İHRACATÇININ YÜZÜ GÜLDÜ

İhracatçı çoklukla kur artışı istiyor lakin ayrıntılı datalar gösteriyor ki asıl istenen euronun artması. Bu lisana getirilmemekle birlikte bilgiler bu türlü söylüyor.

Son beş yılın toplam ihracat ve ithalatının döviz cinslerine nazaran dağılımı çok çarpıcı…

İhracatta euro ve doların hissesi neredeyse birebir. Euronun hissesi yüzde 46, doların hissesi yüzde 47.

İlk bakışta euronun bedel kazanmasının getirdiği avantaj, güya doların yataya yakın seyretmesi yüzünden kayboluyormuş üzere görünüyor.

Aslında sadece dolar cinsinden ihracat yapanlar için durum kesin olarak o denli.

Hele hele dolar cinsinden ihracat yapan, fakat euro cinsinden ithalat yapmak durumunda olanlar için bu gelişme aslında üzücü halde dezavantaj yaratıyor.

Ama ithalatı da katarak dış ticaretin tümüne bakıldığında euronun güçlü, buna karşılık doların zayıf seyretmesinin nasıl bir avantaj yarattığı çok bariz olarak kendini gösteriyor.

Türkiye, yeniden son beş yılın datalarına nazaran ithalatının tam yüzde 65’ini dolar cinsinden yapıyor. Euro cinsi ithalatın hissesi ise yüzde 28 seviyesinde.

Dolayısıyla güçlenen euro ithalat maliyetlerini lakin belirli ölçüde etkilerken, zayıf seyreden dolar sayesinde bu maliyetteki artış çok sonlu kalıyor.

DEVAMI GELİR Mİ?

Bu soruya cevap vermek hiç kolay değil…

Değil, zira dünya iktisadını adeta altüst eden bir Trump gerçeği var…

Bugün bir karar alıp sonraki gün erteleyen ya da değiştiren yahut tümüyle geri adım atan bir Trump gerçeği…

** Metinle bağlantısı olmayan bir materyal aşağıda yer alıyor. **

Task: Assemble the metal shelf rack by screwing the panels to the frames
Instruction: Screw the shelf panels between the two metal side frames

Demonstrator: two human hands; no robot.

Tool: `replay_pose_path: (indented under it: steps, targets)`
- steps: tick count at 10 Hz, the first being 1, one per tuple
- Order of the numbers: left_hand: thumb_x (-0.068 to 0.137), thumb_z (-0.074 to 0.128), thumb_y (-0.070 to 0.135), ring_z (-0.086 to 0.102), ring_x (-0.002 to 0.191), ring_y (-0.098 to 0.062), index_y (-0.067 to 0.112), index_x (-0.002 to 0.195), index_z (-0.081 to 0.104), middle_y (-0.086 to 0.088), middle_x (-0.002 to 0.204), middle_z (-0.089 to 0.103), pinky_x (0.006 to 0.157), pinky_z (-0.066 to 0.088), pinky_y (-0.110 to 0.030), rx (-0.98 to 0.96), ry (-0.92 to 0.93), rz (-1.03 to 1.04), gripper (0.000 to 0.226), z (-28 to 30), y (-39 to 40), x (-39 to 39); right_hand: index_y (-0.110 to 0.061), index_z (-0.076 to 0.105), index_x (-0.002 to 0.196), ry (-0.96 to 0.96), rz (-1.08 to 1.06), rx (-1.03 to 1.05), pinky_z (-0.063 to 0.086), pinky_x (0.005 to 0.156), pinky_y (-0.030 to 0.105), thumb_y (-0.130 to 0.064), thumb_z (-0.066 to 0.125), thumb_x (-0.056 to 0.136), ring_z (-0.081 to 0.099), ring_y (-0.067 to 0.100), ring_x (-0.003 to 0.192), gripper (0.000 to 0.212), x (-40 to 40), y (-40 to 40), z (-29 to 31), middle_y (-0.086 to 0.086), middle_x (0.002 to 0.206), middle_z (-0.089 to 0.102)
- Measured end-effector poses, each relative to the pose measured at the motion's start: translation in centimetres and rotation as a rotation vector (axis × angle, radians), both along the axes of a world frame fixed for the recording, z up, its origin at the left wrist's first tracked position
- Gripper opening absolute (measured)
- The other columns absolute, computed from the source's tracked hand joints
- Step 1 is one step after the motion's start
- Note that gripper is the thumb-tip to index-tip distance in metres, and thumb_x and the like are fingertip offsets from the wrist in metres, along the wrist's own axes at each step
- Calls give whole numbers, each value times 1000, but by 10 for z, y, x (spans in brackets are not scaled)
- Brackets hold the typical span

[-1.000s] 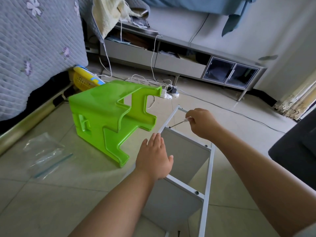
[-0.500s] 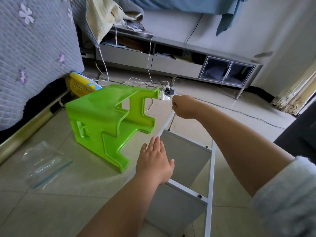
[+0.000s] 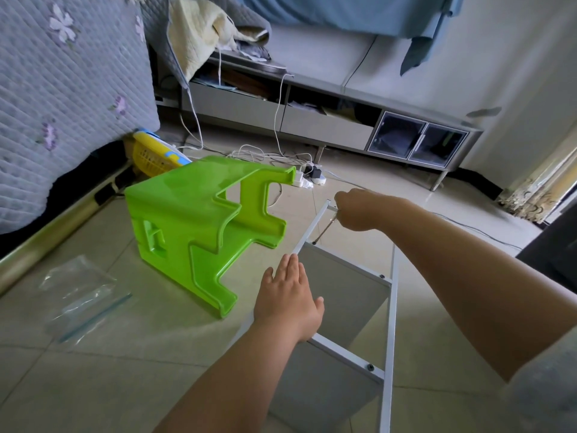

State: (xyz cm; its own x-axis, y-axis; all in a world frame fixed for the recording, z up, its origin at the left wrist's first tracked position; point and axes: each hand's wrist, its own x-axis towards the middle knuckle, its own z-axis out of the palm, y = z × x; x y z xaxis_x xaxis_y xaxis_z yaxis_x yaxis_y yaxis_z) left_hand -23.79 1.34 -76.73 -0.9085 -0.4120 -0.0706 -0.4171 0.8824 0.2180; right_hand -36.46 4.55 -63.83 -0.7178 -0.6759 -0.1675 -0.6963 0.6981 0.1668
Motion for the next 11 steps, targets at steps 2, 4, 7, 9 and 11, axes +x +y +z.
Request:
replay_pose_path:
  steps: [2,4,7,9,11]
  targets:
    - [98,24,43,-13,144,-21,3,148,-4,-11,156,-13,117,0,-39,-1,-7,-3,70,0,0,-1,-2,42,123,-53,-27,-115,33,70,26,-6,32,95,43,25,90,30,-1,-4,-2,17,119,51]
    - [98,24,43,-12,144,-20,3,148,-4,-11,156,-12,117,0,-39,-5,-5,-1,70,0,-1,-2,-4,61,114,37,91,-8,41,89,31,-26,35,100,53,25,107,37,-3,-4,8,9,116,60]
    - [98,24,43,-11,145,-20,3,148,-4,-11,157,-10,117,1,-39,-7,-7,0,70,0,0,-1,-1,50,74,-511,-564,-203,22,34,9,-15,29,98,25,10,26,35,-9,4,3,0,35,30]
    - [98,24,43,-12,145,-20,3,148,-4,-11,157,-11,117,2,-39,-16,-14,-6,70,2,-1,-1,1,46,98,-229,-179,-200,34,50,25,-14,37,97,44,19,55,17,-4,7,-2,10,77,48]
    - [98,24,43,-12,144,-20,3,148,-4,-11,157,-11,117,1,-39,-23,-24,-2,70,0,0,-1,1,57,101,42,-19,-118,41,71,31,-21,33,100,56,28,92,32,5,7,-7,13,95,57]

Dolayısıyla Avrupa’nın tekrar kenetlenmesini sağlayan ABD’nin gelecekteki tavrını kestirmek kolay değil.

Ancak ABD kaynaklı bu tıp gelgitler sürse bile euronun dolar karşısındaki paha artışının bu süratle devam edeceği natürel ki beklenmez. Euro/dolar paritesi bir yerde duracaktır.

Ancak oluşacak o istikrar ne kadar üstte olursa Türkiye ve Türk ihracatçısı için o ölçüde lehte bir durum oluşacaktır.

TURİZME DE DESTEK

Euronun bedel kazanması hiç kuşkusuz sadece ihracatçı için değil, turizm kesimi için de büyük bir değer taşıyor.

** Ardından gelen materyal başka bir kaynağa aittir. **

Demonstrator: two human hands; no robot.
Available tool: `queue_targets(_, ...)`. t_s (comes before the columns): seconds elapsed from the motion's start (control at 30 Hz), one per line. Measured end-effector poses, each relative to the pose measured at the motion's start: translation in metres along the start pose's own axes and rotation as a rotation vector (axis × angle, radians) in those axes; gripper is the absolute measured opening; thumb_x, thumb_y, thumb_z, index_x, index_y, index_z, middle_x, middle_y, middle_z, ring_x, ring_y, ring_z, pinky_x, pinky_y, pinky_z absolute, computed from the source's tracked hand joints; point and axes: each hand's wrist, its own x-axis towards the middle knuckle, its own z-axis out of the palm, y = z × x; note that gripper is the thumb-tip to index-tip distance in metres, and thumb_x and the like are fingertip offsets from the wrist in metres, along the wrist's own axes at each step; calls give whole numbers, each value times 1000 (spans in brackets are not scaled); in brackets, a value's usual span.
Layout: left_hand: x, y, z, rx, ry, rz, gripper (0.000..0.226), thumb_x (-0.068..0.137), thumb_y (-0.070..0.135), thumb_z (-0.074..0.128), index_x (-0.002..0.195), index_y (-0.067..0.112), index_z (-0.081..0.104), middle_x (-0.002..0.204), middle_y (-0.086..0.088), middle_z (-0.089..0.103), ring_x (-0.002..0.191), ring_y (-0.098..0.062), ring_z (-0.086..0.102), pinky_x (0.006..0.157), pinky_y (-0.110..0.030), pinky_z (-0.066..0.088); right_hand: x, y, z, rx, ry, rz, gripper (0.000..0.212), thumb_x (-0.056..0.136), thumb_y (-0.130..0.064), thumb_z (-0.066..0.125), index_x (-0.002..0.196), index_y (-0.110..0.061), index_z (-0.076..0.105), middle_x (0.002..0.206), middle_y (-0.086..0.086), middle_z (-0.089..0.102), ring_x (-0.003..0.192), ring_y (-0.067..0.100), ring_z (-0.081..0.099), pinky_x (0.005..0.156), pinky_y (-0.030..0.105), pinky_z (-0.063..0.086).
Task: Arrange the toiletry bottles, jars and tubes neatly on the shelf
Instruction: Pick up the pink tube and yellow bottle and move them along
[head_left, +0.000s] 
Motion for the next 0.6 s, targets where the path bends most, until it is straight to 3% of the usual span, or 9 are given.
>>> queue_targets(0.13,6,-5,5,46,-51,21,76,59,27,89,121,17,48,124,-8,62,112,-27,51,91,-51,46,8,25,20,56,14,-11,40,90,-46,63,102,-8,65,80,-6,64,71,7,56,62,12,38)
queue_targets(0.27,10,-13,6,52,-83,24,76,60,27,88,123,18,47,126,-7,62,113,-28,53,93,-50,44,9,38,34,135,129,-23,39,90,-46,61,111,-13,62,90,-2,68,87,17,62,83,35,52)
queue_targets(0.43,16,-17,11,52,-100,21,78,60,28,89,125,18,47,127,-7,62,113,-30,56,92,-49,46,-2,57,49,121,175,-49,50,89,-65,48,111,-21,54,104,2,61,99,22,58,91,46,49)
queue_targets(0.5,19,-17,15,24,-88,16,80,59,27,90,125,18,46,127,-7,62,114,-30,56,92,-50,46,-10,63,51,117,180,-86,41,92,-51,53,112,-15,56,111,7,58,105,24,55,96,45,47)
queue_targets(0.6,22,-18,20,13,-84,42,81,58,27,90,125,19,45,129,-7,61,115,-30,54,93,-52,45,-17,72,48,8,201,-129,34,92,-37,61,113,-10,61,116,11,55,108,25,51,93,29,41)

Hele hele yaz dönemi rezervasyonlarının tamamlanmak üzere olduğu şu periyotta ortaya çıkan bu artış ihracatçılar kadar turizm bölümünün de yüzünü güldüren bir etken niteliğinde. Bir de Türkiye’ye en çok ziyaretçinin Euro bölgesinden geldiği düşünülürse…

patronlardunyasi.com

İlgili Yazılar

Bir yanıt yazın

E-posta adresiniz yayınlanmayacak. Gerekli alanlar * ile işaretlenmişlerdir

Web sitemizde size mümkün olan en iyi deneyimi sunmak için çerezleri kullanıyoruz. Bu siteyi kullanmaya devam ederek çerez kullanımımızı kabul etmiş olursunuz.